*** Opening INPUT ***
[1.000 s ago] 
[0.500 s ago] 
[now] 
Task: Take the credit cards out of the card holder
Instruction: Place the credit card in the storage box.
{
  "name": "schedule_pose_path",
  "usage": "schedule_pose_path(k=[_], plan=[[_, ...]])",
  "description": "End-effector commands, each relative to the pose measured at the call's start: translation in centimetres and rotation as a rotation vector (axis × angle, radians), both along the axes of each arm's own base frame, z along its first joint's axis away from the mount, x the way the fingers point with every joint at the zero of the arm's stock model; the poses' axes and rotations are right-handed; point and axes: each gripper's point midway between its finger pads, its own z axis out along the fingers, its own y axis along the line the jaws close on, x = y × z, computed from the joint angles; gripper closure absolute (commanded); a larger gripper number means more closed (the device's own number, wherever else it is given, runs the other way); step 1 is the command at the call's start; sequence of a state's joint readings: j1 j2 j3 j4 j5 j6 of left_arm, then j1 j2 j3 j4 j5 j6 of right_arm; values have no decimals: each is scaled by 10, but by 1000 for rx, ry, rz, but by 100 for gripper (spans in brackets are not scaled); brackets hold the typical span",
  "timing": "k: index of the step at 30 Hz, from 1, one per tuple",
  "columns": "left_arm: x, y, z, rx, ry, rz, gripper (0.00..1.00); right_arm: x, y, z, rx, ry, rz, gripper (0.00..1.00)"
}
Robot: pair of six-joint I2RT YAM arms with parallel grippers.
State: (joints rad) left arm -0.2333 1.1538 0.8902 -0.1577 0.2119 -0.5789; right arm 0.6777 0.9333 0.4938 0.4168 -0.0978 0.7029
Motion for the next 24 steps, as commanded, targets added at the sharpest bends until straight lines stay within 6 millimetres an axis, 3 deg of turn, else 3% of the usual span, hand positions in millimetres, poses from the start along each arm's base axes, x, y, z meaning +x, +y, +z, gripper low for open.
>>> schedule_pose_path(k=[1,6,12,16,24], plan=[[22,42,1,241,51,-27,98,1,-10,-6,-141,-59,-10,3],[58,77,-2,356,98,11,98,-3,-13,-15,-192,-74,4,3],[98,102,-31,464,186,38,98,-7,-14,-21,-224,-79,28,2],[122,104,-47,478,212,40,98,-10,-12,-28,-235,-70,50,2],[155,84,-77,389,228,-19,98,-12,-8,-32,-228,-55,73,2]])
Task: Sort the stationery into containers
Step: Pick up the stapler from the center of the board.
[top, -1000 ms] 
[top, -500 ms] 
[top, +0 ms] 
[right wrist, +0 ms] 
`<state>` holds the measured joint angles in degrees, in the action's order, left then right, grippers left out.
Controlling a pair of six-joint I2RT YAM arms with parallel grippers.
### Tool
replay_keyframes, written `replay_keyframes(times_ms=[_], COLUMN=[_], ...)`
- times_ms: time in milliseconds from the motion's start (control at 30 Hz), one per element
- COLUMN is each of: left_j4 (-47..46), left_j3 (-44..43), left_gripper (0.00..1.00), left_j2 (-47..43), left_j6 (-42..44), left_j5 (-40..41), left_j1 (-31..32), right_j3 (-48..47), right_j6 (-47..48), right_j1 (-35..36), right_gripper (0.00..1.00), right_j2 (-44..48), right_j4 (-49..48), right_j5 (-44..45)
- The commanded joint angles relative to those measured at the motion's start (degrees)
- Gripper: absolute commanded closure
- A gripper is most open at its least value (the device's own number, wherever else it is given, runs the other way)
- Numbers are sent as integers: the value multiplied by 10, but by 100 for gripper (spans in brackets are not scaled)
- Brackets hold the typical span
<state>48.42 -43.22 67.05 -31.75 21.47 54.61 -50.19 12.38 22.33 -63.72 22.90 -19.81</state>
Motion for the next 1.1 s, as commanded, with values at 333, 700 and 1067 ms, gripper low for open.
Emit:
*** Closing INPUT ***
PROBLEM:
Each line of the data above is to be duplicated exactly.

OUTPUT OF THE TASK:
[1.000 s ago] 
[0.500 s ago] 
[now] 
Task: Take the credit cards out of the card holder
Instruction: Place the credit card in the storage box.
{
  "name": "schedule_pose_path",
  "usage": "schedule_pose_path(k=[_], plan=[[_, ...]])",
  "description": "End-effector commands, each relative to the pose measured at the call's start: translation in centimetres and rotation as a rotation vector (axis × angle, radians), both along the axes of each arm's own base frame, z along its first joint's axis away from the mount, x the way the fingers point with every joint at the zero of the arm's stock model; the poses' axes and rotations are right-handed; point and axes: each gripper's point midway between its finger pads, its own z axis out along the fingers, its own y axis along the line the jaws close on, x = y × z, computed from the joint angles; gripper closure absolute (commanded); a larger gripper number means more closed (the device's own number, wherever else it is given, runs the other way); step 1 is the command at the call's start; sequence of a state's joint readings: j1 j2 j3 j4 j5 j6 of left_arm, then j1 j2 j3 j4 j5 j6 of right_arm; values have no decimals: each is scaled by 10, but by 1000 for rx, ry, rz, but by 100 for gripper (spans in brackets are not scaled); brackets hold the typical span",
  "timing": "k: index of the step at 30 Hz, from 1, one per tuple",
  "columns": "left_arm: x, y, z, rx, ry, rz, gripper (0.00..1.00); right_arm: x, y, z, rx, ry, rz, gripper (0.00..1.00)"
}
Robot: pair of six-joint I2RT YAM arms with parallel grippers.
State: (joints rad) left arm -0.2333 1.1538 0.8902 -0.1577 0.2119 -0.5789; right arm 0.6777 0.9333 0.4938 0.4168 -0.0978 0.7029
Motion for the next 24 steps, as commanded, targets added at the sharpest bends until straight lines stay within 6 millimetres an axis, 3 deg of turn, else 3% of the usual span, hand positions in millimetres, poses from the start along each arm's base axes, x, y, z meaning +x, +y, +z, gripper low for open.
>>> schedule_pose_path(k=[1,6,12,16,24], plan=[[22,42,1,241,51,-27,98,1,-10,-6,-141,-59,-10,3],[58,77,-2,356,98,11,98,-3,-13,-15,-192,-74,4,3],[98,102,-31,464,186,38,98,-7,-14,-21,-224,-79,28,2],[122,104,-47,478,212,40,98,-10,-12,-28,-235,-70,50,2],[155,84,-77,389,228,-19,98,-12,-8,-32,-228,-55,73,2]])
Task: Sort the stationery into containers
Step: Pick up the stapler from the center of the board.
[top, -1000 ms] 
[top, -500 ms] 
[top, +0 ms] 
[right wrist, +0 ms] 
`<state>` holds the measured joint angles in degrees, in the action's order, left then right, grippers left out.
Controlling a pair of six-joint I2RT YAM arms with parallel grippers.
### Tool
replay_keyframes, written `replay_keyframes(times_ms=[_], COLUMN=[_], ...)`
- times_ms: time in milliseconds from the motion's start (control at 30 Hz), one per element
- COLUMN is each of: left_j4 (-47..46), left_j3 (-44..43), left_gripper (0.00..1.00), left_j2 (-47..43), left_j6 (-42..44), left_j5 (-40..41), left_j1 (-31..32), right_j3 (-48..47), right_j6 (-47..48), right_j1 (-35..36), right_gripper (0.00..1.00), right_j2 (-44..48), right_j4 (-49..48), right_j5 (-44..45)
- The commanded joint angles relative to those measured at the motion's start (degrees)
- Gripper: absolute commanded closure
- A gripper is most open at its least value (the device's own number, wherever else it is given, runs the other way)
- Numbers are sent as integers: the value multiplied by 10, but by 100 for gripper (spans in brackets are not scaled)
- Brackets hold the typical span
<state>48.42 -43.22 67.05 -31.75 21.47 54.61 -50.19 12.38 22.33 -63.72 22.90 -19.81</state>
Motion for the next 1.1 s, as commanded, with values at 333, 700 and 1067 ms, gripper low for open.
Emit:

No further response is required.